# GOAL OF THE EXERCISE:
Pick out every line in the data below that holds "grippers".

########################################

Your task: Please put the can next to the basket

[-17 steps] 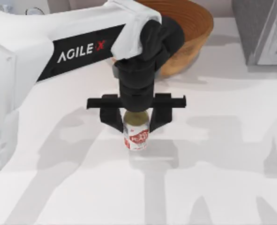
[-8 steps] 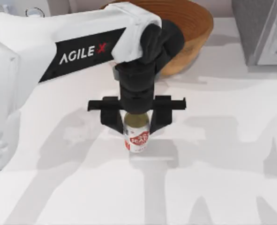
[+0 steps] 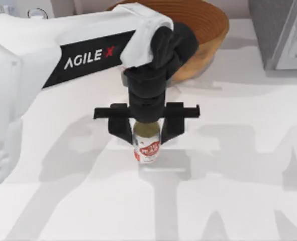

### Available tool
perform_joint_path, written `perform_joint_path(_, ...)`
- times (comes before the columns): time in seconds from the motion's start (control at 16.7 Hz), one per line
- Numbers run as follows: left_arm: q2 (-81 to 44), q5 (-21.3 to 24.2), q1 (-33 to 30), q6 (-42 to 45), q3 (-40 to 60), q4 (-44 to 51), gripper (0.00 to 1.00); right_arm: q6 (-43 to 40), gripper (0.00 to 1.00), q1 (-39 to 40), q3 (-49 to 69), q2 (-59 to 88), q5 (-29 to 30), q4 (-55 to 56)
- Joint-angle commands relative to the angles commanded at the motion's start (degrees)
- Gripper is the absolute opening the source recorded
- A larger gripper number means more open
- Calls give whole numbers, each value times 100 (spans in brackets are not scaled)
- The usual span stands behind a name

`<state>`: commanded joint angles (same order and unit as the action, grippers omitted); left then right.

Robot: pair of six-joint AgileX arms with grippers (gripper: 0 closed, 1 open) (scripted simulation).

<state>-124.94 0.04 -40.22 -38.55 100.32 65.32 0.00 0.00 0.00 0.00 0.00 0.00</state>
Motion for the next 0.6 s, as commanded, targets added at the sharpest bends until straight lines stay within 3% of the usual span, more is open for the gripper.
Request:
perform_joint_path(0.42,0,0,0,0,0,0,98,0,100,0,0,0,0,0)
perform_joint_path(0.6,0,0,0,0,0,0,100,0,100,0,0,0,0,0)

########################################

# REPLY TO THE EXERCISE:
`<state>`: commanded joint angles (same order and unit as the action, grippers omitted); left then right.
Robot: pair of six-joint AgileX arms with grippers (gripper: 0 closed, 1 open) (scripted simulation).

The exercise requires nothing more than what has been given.